Polycystic ovarian syndrome is a complex condition in which a woman’s ovaries are generally bigger than average. Polycystic means the ovaries have many cysts or follicles that rarely grow to maturity or produce eggs capable of being fertilised.
Up to a third of women may have polycystic ovaries seen on an ultrasound, but they do not all have PCOS.
PCOS is relatively common, especially in infertile women. It affects 12 to 18 per cent of women of reproductive age (between late adolescence and menopause). Almost 70 per cent of these cases remain undiagnosed.
Symptoms of polycystic ovarian syndrome :
Women who have PCOS may experience:
- irregular menstrual cycles – menstruation may be less or more frequent due to less frequent ovulation (production of an egg)
- amenorrhoea (no periods) – some women with PCOS do not menstruate, in some cases for many years
- excessive hair growth and acne – possibly due to increased free testosterone
- scalp hair loss
- reduced fertility – (difficulty in becoming pregnant) related to less frequent or absent ovulation
- mood changes – including anxiety and depression
Causes of PCOS :
PCOS is a hormonal condition commonly involving high levels of insulin or male hormones known as ‘androgens’, or both. The cause of this is unclear.
In some women, PCOS runs in the family, whereas for others, the condition only occurs when they are overweight.

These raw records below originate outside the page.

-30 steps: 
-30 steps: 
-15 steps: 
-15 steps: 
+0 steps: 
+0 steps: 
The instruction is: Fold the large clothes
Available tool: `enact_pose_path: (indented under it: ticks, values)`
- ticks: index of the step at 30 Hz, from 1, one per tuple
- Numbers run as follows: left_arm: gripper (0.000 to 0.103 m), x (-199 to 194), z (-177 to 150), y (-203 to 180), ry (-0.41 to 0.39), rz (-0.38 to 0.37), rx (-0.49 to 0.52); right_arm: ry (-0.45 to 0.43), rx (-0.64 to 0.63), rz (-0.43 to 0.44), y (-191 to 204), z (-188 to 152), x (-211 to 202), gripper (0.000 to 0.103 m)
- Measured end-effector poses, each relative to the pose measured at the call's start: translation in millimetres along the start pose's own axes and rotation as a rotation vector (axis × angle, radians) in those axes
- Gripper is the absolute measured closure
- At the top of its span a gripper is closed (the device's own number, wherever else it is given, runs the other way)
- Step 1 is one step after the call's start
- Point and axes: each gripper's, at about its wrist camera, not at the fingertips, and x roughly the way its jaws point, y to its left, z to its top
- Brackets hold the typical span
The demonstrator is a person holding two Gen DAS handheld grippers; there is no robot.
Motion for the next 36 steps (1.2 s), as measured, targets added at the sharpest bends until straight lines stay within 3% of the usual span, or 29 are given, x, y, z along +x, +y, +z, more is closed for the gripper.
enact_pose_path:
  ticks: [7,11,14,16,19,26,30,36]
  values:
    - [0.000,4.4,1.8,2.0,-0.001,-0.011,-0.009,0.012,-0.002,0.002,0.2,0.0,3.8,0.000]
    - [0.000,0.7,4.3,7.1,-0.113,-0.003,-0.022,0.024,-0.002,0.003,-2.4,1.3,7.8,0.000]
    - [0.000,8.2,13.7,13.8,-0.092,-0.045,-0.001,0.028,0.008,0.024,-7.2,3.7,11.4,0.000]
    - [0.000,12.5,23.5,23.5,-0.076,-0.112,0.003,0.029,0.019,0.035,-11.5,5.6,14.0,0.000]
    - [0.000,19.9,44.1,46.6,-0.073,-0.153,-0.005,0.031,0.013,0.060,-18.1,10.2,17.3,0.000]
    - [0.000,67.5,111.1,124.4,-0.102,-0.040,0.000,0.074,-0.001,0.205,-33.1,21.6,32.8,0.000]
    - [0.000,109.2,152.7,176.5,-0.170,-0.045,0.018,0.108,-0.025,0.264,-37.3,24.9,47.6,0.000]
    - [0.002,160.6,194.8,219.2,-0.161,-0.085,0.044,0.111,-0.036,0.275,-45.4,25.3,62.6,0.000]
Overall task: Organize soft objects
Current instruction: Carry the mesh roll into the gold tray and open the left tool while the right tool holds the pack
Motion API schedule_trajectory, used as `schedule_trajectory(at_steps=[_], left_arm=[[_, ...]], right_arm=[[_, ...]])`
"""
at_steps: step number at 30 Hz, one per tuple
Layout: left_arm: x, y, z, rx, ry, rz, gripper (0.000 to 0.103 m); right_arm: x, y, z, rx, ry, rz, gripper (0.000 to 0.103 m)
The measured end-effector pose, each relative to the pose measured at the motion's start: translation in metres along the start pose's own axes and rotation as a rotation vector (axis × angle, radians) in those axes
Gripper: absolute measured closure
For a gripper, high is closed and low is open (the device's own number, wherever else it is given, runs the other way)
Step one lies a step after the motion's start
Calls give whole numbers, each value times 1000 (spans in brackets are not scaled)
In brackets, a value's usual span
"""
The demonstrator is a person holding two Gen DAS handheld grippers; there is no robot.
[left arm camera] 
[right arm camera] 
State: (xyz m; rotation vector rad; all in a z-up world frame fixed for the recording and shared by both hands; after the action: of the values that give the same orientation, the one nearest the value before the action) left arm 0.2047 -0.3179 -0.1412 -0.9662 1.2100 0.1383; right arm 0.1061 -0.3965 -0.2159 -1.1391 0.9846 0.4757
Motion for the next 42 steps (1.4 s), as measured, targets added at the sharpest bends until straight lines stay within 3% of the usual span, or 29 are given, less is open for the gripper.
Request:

Long-term health risks of PCOS :
PCOS is associated with long-term health risks. Research shows that PCOS is related to insulin resistance and the development of diabetes, especially if women are overweight.
PCOS and weight gain :
If you have PCOS, your body makes too much androgen. Androgen is often called the “male hormone,” but small amounts are made in women’s bodies too. If your body makes too much androgen, it can lead to weight gain, especially around the belly area. This type of weight gain can increase the risk of:
- High cholesterol
- High blood pressure
- High blood sugar
- High triglycerides
- Heart disease and
Tips for maintaining a healthy weight with PCOS :
There is no specific diet that can prevent or treat PCOS. However, eating well and being active can help manage some of long term complications of PCOS. The good news is that losing anywhere from 5 to 10 percent of your body weight can help with weight-related health problems.
The best eating plan if you have PCOS is one that helps you manage your weight and also lower the long term risks of diabetes and heart disease. This plan should be low in saturated fat and high in fibre. Start by making healthy food choices following Canada’s Food Guide.
- Choose better fats:
Too much saturated and trans fat in the diet can lead to weight gain, high blood pressure and high cholesterol. Limit foods that contain saturated and trans fats. Instead of these bad fats, choose smaller amounts of healthy unsaturated fats, which are found in vegetable oils like canola and olive oil, avocado and nuts. Aim for a total of 30 to 45mL (2 to 3 Tbsp) of healthy fats each day. You can learn more about choosing healthy fats
- Increase fibre:
Eating more fibre can help maintain blood sugar levels and lower your cholesterol. Plus, fibre helps make you feel full, so you tend to eat less. This can help with weight control. Aim for 21 to 25 grams per day. Here are some high fibre foods to try:
- Fruit – especially berries, pears, oranges, figs, kiwi
- Vegetables – especially peas, spinach, squash and broccoli
- Whole grains – such as oats, brown rice, whole wheat, quinoa, barley and buckwheat
- Legumes – such as lentils, chickpeas, soybeans and kidney beans
- Cereals made with wheat bran, psyllium or whole grain oats
- Nuts and seeds – such as almonds, flax, sunflower seeds
- Enjoy protein:
Similar to fibre, protein also helps you feel full for longer, so you will eat less. This is a great way to help control your weight. Make sure that you have some protein at every meal and snack. Instead of always choosing meat, you can also try chicken, turkey or fish. Or, try vegetarian options such as legumes, soy or a quarter cup of nuts or seeds. Milk and low fat yogurt are also good sources of protein.
- Foods to limit:
Some foods cause weight gain if you eat them often. Choose fewer foods that are high in sugar, salt, refined flour and fat such as:
- White rice, pasta or bread
- Baked goods
- Regular soda
- Candy and chocolate and
- Salty snacks
- Be active:
Try to get at least 2 ½ hours of exercise each week. Start with 10 minutes of activity and work up to longer times as your body adjusts. Review the Canadian Physical Activity Guidelines for activity ideas. Even if you don’t lose weight, exercise can help control your blood sugar and cholesterol levels and lower your risk for heart disease and diabetes.
- Bottom line:
There is no specific diet that can prevent or treat PCOS. However, eating well and being active can help manage some of the long term complications of PCOS. An eating plan that is high in fibre and low in saturated and trans fat can help lower the risk of heart disease and diabetes. Call EatRight Ontario at 1-877-510-5102 for more information about PCOS.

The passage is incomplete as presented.